Description for the general public
The vast majority of phenomena in the world around us remain out of equilibrium.
This applies to systems where natural processes occur, like chemical reactions, epidemic spreading, or intraspecific competitions,
as well as systems with processes driven by humans and certain legal, cultural, or social regulations,
among which we can list exchange quotations, traffic flows, or diffusion of innovations.
In general, all processes in which a macroscopic flow of a certain quantity appears are considered to be out of equilibrium.
Although such phenomena show up so commonly, they are poorly understood since their description lies beyond classical thermodynamics.
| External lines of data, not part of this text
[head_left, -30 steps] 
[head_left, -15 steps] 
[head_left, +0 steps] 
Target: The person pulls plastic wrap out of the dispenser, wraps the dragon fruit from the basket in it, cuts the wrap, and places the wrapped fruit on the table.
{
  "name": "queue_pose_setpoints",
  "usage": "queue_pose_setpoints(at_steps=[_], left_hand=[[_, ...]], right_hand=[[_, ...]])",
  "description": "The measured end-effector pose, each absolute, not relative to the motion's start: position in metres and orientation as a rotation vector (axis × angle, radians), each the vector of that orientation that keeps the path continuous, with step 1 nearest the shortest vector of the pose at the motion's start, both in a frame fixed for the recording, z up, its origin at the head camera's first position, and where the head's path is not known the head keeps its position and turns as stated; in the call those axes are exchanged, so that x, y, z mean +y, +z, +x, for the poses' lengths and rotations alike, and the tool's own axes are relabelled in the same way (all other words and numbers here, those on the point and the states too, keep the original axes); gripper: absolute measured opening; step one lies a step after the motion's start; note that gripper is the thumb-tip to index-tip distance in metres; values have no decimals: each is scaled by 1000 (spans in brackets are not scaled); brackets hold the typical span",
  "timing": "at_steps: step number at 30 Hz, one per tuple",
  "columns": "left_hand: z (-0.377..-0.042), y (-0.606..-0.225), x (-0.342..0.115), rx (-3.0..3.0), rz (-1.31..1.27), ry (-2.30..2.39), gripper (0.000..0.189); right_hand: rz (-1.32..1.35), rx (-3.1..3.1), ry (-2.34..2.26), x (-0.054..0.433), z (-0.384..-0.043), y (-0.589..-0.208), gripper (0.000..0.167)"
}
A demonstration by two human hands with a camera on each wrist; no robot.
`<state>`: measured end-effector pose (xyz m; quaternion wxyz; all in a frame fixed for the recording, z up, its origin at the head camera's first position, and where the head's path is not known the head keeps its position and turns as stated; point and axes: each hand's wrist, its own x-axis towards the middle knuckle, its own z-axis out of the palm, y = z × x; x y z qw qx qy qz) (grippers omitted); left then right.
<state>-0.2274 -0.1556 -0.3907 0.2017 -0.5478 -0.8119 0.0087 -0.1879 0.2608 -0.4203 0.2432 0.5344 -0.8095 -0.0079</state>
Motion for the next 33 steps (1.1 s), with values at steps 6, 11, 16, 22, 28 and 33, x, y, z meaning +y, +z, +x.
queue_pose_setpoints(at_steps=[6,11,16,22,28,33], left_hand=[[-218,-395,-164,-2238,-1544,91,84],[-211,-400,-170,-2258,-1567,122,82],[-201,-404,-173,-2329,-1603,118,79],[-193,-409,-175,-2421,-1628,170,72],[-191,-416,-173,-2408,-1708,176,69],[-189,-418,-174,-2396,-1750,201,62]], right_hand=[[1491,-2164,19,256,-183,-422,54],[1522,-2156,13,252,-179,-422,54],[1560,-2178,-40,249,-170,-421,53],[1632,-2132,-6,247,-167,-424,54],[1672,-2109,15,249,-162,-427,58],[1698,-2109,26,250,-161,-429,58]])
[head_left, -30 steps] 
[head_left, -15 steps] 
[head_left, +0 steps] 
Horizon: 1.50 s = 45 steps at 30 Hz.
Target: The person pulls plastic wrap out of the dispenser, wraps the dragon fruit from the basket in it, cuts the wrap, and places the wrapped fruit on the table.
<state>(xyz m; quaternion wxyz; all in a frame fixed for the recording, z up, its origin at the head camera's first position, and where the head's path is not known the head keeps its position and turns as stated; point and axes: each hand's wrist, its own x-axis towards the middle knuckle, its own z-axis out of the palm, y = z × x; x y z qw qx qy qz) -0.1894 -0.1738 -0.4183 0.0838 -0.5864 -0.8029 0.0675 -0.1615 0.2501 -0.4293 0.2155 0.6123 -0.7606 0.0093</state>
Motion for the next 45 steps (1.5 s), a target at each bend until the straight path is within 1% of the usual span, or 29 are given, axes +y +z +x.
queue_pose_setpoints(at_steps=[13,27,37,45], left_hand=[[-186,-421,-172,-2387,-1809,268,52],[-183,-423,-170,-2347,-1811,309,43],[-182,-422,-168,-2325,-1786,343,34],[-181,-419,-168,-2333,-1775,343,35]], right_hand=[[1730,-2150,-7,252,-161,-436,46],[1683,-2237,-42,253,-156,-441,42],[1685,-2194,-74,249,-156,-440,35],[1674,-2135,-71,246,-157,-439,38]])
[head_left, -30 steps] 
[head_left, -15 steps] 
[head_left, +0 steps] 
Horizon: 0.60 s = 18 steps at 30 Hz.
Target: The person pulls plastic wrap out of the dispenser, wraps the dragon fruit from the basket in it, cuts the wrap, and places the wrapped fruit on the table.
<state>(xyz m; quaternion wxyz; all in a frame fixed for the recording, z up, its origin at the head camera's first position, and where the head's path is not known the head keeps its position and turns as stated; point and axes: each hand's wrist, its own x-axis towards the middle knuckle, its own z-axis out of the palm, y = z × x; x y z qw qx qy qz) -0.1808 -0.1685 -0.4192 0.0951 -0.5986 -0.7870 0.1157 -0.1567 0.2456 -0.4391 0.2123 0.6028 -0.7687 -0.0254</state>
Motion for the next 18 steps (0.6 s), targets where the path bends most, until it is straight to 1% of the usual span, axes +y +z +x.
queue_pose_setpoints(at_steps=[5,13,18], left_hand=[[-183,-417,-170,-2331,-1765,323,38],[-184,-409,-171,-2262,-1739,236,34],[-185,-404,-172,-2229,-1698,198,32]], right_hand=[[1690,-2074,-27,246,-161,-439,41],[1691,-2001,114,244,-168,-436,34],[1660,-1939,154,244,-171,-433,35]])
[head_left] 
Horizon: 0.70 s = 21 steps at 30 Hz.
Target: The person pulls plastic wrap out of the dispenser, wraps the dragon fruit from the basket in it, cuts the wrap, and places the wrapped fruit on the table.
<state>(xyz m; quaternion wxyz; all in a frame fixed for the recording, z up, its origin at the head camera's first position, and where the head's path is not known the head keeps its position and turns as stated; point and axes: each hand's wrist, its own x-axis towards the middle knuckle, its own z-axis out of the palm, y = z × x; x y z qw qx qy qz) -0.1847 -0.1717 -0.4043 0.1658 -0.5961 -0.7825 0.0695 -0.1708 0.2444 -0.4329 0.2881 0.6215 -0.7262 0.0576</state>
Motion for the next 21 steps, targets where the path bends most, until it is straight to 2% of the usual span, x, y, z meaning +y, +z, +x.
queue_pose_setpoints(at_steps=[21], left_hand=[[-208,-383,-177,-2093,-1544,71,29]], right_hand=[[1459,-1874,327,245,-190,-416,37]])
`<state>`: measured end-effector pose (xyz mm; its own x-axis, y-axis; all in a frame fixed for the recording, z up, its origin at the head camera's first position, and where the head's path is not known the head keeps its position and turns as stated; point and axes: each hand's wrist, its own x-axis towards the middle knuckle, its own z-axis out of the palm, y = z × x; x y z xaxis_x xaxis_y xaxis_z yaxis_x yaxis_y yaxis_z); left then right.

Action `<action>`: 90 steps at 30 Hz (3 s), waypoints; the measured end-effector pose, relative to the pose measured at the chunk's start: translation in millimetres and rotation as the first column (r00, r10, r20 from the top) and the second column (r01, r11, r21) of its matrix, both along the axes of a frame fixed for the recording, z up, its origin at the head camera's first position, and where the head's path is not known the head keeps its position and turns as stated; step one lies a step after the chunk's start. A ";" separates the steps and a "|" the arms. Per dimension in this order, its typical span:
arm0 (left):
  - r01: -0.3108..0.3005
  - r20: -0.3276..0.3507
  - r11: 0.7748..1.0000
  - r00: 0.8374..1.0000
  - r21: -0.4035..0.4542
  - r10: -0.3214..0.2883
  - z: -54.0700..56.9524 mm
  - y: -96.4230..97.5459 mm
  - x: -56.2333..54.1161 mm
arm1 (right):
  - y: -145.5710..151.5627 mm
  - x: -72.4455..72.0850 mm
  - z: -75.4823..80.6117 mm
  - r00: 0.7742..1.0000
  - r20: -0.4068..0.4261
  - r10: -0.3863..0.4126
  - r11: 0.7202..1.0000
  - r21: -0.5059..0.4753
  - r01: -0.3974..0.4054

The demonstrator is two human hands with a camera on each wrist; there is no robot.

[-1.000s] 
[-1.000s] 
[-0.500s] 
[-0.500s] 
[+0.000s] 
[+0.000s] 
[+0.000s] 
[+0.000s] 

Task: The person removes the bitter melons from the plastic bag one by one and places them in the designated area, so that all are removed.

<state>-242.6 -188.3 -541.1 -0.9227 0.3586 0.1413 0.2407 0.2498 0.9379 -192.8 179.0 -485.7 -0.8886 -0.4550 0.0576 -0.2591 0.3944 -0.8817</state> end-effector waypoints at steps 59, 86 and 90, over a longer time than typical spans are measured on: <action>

This research aims to deepen our knowledge in this area by studying simple models of opinion dynamics.
Despite a rich variety of phase transitions, there are only two types of them according to the modern classification -
continuous, often called critical, and discontinuous.
The former are particularly interesting due to power laws which emerge at critical points and consequently scale-invariant phenomena.
In equilibrium, the nature of these transitions depends primarily on the dimensionality of space and the order parameter.
All other features of the system, such as its microscopic structure, become in some sense irrelevant.
This amazing property of critical phenomena is called universality.
Thanks to the universality, we can divide all phase transitions into several classes so that near a critical point, models within one group exhibit the same macroscopic behaviour.
Unfortunately, it is more difficult to classify non-equilibrium phase transitions since they may contain additional degrees of freedom.
We hope to identify details of the models that affect this universal behaviour.
Traditionally, phase transitions and critical phenomena have been analysed on regular lattices.
However, these simple structures cannot fully capture the complexity of many real world systems, and this is where complex networks come into play.
Complex networks may represent a wide variety of systems - from power grids and transportation frameworks, through metabolic chains and biological dependencies, to the Internet and social structures.
We plan to analyse their influence on the models.
Objectives
The research aim is to identify details of non-equilibrium models that impact the critical behavior of a system. In particular, the project addresses the following questions:
- What are the features of complex networks that influence the behavior of models remaining out of equilibrium?
- How do quenched and annealed disorders impact non-equilibrium phase transitions and universal properties of a system?
- Does the direction of information flow matter in non-equilibrium models?
- How robust are universality classes to structural and updating scheme modifications?